• [Work order]
The entries below contain a stretch that opens with the line containing "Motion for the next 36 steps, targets" and closes with the line containing "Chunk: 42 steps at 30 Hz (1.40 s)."; set down that stretch exactly, both ends included, and nothing else.

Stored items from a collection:

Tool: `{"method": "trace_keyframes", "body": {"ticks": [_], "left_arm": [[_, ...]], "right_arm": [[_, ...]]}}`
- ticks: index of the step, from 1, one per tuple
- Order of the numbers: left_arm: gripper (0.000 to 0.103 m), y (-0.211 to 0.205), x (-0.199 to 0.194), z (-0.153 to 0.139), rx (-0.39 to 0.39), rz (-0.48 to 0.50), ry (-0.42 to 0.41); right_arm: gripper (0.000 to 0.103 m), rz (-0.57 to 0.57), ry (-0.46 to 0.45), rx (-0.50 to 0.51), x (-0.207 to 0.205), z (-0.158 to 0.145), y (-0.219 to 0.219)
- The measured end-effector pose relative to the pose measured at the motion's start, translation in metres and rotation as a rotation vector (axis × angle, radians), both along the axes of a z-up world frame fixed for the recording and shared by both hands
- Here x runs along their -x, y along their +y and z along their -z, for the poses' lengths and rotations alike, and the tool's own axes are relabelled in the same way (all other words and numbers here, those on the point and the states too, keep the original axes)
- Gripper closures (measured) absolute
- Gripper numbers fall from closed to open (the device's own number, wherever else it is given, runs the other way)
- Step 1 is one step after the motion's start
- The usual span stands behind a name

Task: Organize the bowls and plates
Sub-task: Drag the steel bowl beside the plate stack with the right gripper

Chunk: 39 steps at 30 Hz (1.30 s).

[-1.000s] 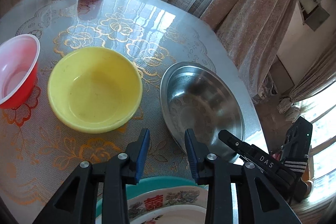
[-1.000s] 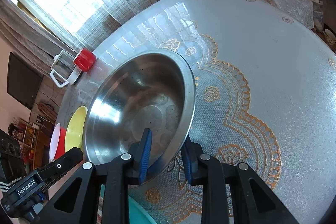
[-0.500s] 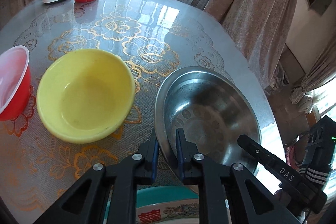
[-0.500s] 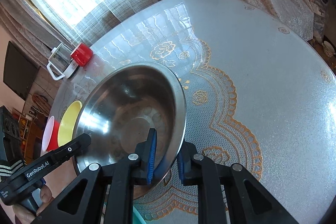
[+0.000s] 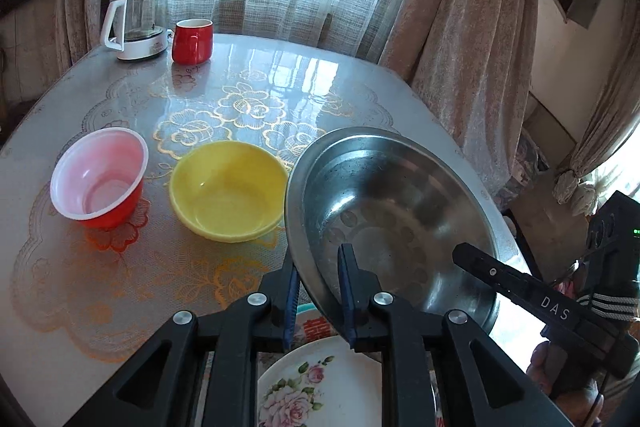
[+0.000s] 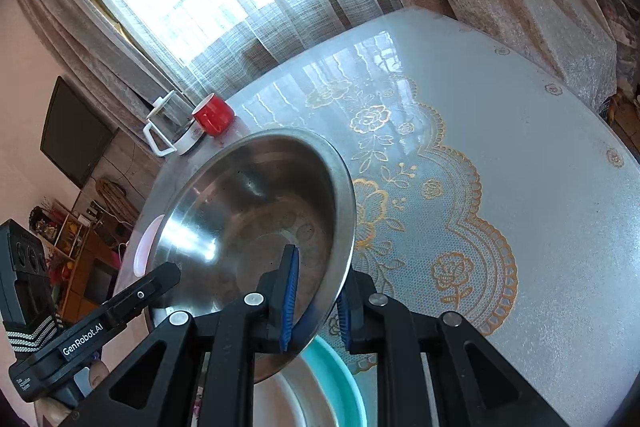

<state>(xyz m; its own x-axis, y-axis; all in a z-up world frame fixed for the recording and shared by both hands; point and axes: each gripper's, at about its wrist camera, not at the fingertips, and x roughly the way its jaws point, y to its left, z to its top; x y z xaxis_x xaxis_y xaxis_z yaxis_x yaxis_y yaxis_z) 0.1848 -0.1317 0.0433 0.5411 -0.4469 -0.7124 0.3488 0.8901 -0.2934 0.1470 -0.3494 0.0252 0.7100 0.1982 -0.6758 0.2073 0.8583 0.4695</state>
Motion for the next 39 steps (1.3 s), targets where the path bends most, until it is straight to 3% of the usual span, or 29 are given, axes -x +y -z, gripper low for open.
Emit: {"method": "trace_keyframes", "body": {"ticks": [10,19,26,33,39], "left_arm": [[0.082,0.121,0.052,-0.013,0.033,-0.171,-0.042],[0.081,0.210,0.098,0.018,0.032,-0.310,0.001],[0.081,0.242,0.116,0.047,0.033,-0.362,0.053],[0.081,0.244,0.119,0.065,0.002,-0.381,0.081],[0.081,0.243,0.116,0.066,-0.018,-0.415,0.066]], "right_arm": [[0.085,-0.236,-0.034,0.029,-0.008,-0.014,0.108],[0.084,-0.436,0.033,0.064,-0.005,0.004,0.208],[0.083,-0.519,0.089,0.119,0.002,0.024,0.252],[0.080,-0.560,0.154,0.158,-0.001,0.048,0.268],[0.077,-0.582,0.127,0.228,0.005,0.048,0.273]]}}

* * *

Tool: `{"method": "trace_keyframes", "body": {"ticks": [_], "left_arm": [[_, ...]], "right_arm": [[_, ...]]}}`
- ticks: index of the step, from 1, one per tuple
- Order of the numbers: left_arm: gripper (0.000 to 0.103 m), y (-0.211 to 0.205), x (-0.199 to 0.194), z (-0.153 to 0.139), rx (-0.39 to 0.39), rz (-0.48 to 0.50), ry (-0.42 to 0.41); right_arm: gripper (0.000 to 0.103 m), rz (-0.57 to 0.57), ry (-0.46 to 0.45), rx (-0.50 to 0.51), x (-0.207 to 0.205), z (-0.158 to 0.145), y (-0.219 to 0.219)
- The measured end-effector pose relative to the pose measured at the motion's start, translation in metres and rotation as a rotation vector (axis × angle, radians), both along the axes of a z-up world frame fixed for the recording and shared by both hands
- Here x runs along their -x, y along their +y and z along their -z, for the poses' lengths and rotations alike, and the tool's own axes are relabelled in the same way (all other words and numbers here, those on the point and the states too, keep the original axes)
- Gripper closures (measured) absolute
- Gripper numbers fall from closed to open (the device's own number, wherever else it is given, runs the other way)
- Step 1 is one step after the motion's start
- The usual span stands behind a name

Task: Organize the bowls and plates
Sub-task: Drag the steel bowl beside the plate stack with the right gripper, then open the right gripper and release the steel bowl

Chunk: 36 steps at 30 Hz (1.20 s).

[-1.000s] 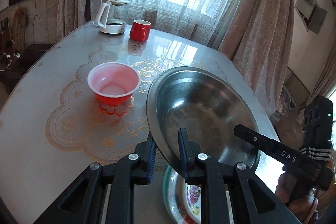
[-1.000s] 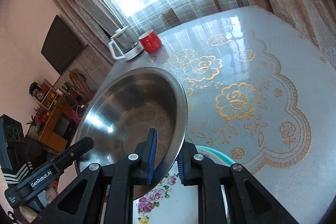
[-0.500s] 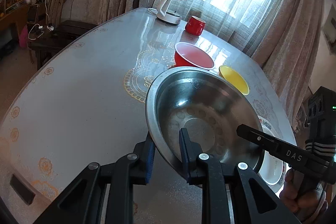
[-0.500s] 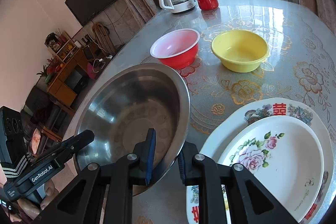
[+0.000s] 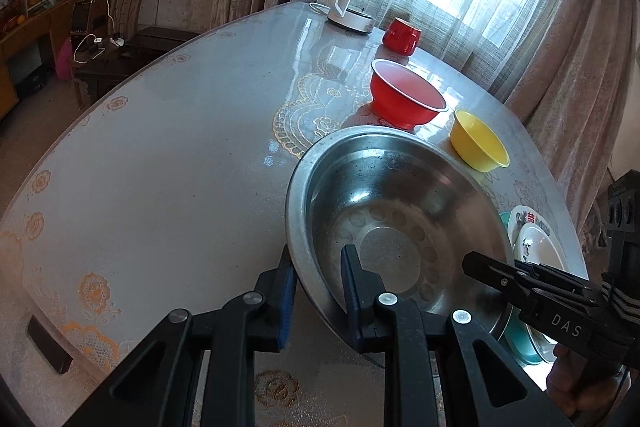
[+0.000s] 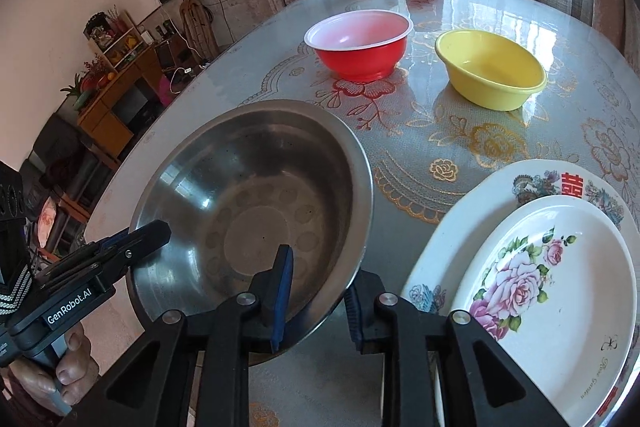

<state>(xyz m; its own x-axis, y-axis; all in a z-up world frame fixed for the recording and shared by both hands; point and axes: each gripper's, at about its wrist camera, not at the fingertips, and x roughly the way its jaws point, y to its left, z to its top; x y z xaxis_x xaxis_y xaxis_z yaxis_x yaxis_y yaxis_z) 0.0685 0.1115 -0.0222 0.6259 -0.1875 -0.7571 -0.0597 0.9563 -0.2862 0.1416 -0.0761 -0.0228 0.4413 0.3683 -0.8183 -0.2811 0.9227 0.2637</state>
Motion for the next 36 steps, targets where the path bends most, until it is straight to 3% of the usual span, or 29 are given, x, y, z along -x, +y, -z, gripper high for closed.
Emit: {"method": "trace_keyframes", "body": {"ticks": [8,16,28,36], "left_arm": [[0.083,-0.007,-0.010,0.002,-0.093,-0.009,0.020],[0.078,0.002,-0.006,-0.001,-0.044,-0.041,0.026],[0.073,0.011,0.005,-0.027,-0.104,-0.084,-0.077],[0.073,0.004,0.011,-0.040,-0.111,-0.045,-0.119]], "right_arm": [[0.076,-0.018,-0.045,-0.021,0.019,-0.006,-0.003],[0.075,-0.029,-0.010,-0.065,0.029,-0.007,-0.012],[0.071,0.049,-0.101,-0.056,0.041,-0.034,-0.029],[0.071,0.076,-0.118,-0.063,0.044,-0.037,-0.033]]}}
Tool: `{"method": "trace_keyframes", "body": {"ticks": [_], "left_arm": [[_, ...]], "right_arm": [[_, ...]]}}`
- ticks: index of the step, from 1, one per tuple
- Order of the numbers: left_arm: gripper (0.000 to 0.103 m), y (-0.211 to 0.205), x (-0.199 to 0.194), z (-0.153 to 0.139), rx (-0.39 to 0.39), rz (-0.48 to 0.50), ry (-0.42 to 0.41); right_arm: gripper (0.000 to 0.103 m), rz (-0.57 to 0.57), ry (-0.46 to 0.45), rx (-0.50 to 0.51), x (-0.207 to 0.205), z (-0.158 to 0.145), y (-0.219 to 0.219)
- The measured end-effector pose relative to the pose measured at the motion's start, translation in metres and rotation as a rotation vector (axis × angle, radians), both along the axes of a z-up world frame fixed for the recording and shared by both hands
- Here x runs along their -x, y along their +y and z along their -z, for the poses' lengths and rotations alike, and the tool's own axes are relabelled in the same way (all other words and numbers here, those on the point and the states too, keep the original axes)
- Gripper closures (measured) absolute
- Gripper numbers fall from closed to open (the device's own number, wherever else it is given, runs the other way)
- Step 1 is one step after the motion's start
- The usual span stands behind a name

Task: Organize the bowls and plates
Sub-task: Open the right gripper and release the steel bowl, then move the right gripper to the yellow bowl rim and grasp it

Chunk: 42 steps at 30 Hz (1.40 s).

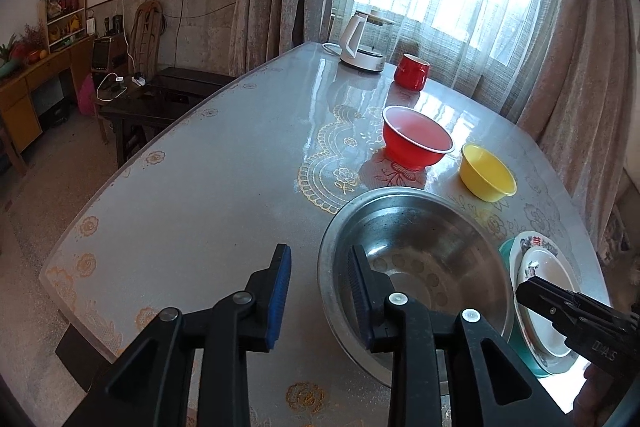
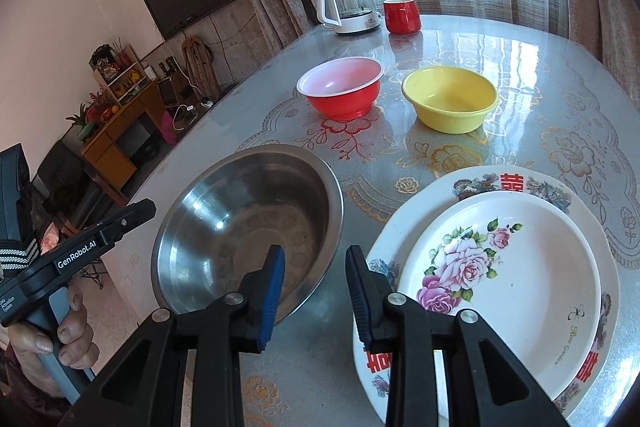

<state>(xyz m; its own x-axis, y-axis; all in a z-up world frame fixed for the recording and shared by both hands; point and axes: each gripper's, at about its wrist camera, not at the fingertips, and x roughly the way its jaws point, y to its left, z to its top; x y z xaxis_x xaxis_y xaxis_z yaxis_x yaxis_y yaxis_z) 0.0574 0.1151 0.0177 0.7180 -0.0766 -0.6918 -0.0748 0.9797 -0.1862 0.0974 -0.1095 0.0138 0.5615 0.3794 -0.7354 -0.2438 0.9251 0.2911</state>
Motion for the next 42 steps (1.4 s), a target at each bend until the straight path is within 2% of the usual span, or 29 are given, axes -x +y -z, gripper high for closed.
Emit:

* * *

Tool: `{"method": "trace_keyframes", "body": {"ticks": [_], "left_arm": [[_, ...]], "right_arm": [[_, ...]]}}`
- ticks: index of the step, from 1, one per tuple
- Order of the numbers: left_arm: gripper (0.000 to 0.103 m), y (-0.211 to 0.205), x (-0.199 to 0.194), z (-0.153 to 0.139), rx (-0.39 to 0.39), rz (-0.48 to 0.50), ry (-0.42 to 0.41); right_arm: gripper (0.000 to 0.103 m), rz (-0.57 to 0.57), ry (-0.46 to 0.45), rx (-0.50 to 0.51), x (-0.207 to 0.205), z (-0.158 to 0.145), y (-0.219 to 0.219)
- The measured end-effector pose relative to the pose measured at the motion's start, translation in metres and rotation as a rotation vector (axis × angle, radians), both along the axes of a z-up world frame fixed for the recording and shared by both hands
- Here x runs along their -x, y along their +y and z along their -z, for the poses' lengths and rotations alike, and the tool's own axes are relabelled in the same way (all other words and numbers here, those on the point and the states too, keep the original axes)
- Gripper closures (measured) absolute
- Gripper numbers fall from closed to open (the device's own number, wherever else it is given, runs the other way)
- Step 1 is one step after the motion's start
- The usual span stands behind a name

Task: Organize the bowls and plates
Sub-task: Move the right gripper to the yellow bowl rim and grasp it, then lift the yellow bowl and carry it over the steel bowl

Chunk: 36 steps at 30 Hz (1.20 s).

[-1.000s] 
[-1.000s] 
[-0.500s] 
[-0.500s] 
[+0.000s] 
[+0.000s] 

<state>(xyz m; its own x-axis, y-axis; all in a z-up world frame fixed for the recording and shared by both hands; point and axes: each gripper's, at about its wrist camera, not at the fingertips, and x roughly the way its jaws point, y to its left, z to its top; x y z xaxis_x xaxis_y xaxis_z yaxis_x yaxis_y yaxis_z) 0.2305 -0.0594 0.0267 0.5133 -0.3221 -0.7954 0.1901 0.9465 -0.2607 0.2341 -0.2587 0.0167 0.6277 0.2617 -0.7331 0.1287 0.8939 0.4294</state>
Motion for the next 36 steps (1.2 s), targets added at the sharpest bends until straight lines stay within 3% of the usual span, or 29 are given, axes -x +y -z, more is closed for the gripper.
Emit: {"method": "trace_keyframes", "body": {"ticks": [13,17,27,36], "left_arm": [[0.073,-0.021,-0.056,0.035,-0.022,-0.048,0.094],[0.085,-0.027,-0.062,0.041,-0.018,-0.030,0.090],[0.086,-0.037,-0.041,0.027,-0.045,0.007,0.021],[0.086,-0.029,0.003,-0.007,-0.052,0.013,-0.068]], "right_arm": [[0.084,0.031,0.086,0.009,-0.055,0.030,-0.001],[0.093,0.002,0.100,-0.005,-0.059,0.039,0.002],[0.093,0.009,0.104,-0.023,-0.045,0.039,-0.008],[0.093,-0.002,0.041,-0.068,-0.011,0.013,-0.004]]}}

• [Answer section]
Motion for the next 36 steps, targets where the path bends most, until it is straight to 3% of the usual span, or 29 are given, x, y, z along -x, +y, -z, gripper high for closed.
Emit: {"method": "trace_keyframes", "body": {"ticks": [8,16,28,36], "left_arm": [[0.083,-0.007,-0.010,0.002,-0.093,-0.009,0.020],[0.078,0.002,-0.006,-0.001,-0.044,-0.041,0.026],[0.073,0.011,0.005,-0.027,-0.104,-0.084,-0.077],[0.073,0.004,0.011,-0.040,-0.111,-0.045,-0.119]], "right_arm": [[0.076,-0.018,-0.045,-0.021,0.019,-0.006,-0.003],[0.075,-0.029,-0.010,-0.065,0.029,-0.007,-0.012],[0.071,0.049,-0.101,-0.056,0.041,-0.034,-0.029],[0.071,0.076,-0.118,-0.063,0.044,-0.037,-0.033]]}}
Tool: `{"method": "trace_keyframes", "body": {"ticks": [_], "left_arm": [[_, ...]], "right_arm": [[_, ...]]}}`
- ticks: index of the step, from 1, one per tuple
- Order of the numbers: left_arm: gripper (0.000 to 0.103 m), y (-0.211 to 0.205), x (-0.199 to 0.194), z (-0.153 to 0.139), rx (-0.39 to 0.39), rz (-0.48 to 0.50), ry (-0.42 to 0.41); right_arm: gripper (0.000 to 0.103 m), rz (-0.57 to 0.57), ry (-0.46 to 0.45), rx (-0.50 to 0.51), x (-0.207 to 0.205), z (-0.158 to 0.145), y (-0.219 to 0.219)
- The measured end-effector pose relative to the pose measured at the motion's start, translation in metres and rotation as a rotation vector (axis × angle, radians), both along the axes of a z-up world frame fixed for the recording and shared by both hands
- Here x runs along their -x, y along their +y and z along their -z, for the poses' lengths and rotations alike, and the tool's own axes are relabelled in the same way (all other words and numbers here, those on the point and the states too, keep the original axes)
- Gripper closures (measured) absolute
- Gripper numbers fall from closed to open (the device's own number, wherever else it is given, runs the other way)
- Step 1 is one step after the motion's start
- The usual span stands behind a name

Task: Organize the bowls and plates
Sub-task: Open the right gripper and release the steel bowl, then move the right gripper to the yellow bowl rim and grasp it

Chunk: 42 steps at 30 Hz (1.40 s).

There's no more to the answer.